One of these attacks was planned on the German lines, opposite Richebourg L’Avoué, which included a salient known as “Boar’s Head”. This salient was of great importance to the Germans as it gave them a vantage point from which they could observe the Allies trenches and bombard them with mortars and rifle fire. On 30th June the men left their trenches and advanced through the smoke and half-light towards the German positions. The Southdowns led the attack and immediately came under heavy rifle and machine gun fire. In spite of this, some of them managed to fight their way through the German wire and occupy the front-line trenches which they held for almost four hours before they were forced back and had to return to their own lines while every inch of the way they were under fierce German counter attacks. In less than five hours the South Downs suffered approximately 1000 casualties, with over 360 of them being killed. In this battle Company Sergeant Major Nelson Victor Carter of the 12th Battalion, aged 29, and from Hailsham, was posthumously awarded the Victoria Cross for gallantry in the face of the enemy.

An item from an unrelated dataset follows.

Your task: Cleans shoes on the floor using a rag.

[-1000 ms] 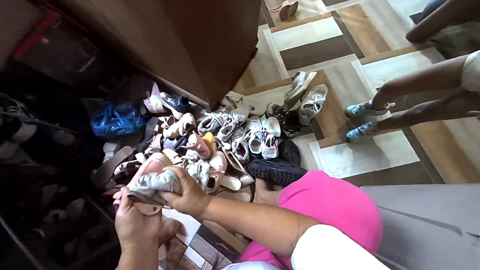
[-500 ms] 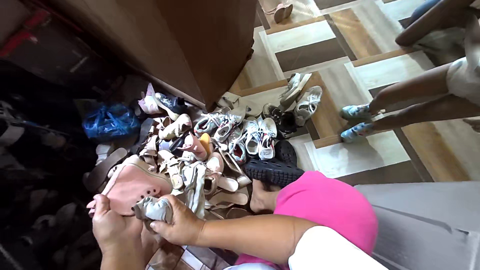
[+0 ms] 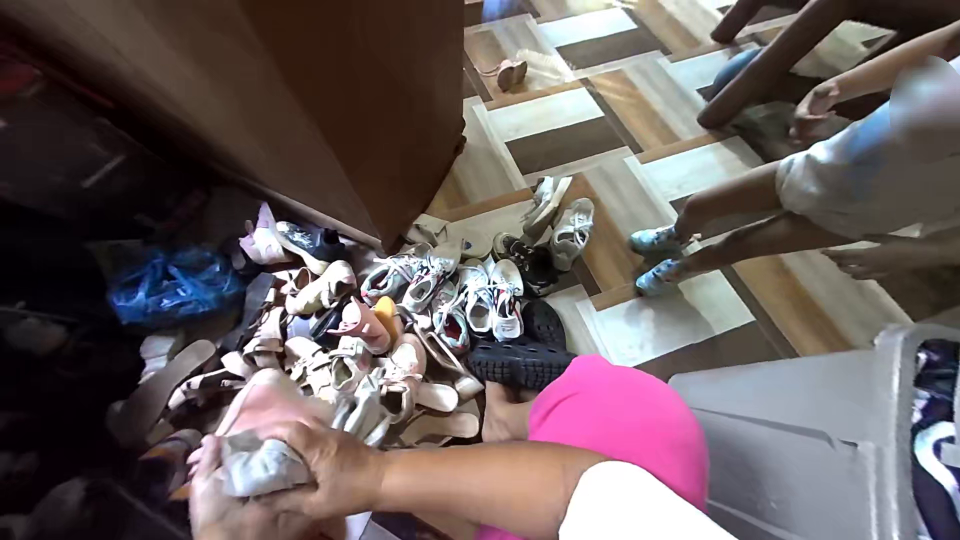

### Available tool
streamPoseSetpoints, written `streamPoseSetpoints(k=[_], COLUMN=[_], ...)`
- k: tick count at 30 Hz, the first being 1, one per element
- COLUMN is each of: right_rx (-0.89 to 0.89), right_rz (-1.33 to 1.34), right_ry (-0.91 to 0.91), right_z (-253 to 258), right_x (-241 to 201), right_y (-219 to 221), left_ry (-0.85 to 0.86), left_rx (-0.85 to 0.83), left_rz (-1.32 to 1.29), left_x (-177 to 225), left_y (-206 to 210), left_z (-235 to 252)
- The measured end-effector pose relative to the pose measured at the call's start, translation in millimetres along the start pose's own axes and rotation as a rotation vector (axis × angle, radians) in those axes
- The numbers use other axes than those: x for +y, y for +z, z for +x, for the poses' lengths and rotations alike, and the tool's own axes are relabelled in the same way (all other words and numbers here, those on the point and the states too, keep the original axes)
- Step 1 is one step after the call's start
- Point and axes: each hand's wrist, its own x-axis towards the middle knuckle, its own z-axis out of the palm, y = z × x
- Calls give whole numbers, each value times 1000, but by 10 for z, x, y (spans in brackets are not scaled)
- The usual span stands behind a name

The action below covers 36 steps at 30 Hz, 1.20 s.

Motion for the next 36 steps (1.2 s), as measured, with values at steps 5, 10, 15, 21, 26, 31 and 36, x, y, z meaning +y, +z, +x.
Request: streamPoseSetpoints(k=[5,10,15,21,26,31,36], right_rx=[-318,-801,-842,-902,-1015,-985,-1037], right_rz=[-40,4,266,127,-180,-607,-916], right_ry=[485,462,369,269,594,841,872], right_z=[-183,-355,-296,-200,-609,-710,-733], right_x=[174,-140,-591,-912,-603,-193,-45], right_y=[-10,134,173,-126,-551,-779,-818], left_ry=[-57,142,210,94,79,59,7], left_rx=[181,127,127,243,218,205,193], left_rz=[-83,-118,-162,-253,-342,-354,-261], left_x=[195,505,668,779,776,637,520], left_y=[116,-168,-420,-476,-507,-461,-471], left_z=[112,270,362,342,382,421,446])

The Southdowns would go on to fight many more battles before the war was over but this they would never forget. The 12th Battalion was disbanded on 8th February 1918, and the men went, mainly, into the 11th and 13th Battalions.Both the 11th and 13th battalions continued to serve on the Western Front with 116th Brigade, 39th Division until the spring of 1918.
By the spring of 1918, the Allies knew that the Germans would have to make a major attack somewhere along the front line but had no idea where that might be. The British reinforced their positions near the coast while the French did the same with their positions to the south of the British. These reinforcements however, failed to do anything about a weakness in the British lines to the west of Cambrai where their trench system was incomplete and many trenches were inadequate. Both the British and German commands were aware of this weakness but the British commander had few reserves left to call on if the Germans carried out an attack on the sector where the Fifth Army was stationed. German reconnaissance had made them also well aware of the weak defences in that area.
The German General, Ludendorff, on 21st March finally launched the offensive that the allies were certain had to come. In just five hours the Germans fired one million artillery shells at the British lines for a distance of 50 miles. The artillery bombardment was followed immediately, by an attack carried out by elite “Storm troopers” – the allies were outnumbered by three to one.
Following heavy losses in this German Offensive the 11th and 13th battalions were reduced to training cadres, where these by now experienced man would teach and train others. The 11th moved to Boulogne as part of the 25th Division on 30th June 1918, and then crossed to England. The 13th battalion personnel were used to train soldiers of the American Expeditionary Force before being finally disbanded on 14th August 1918.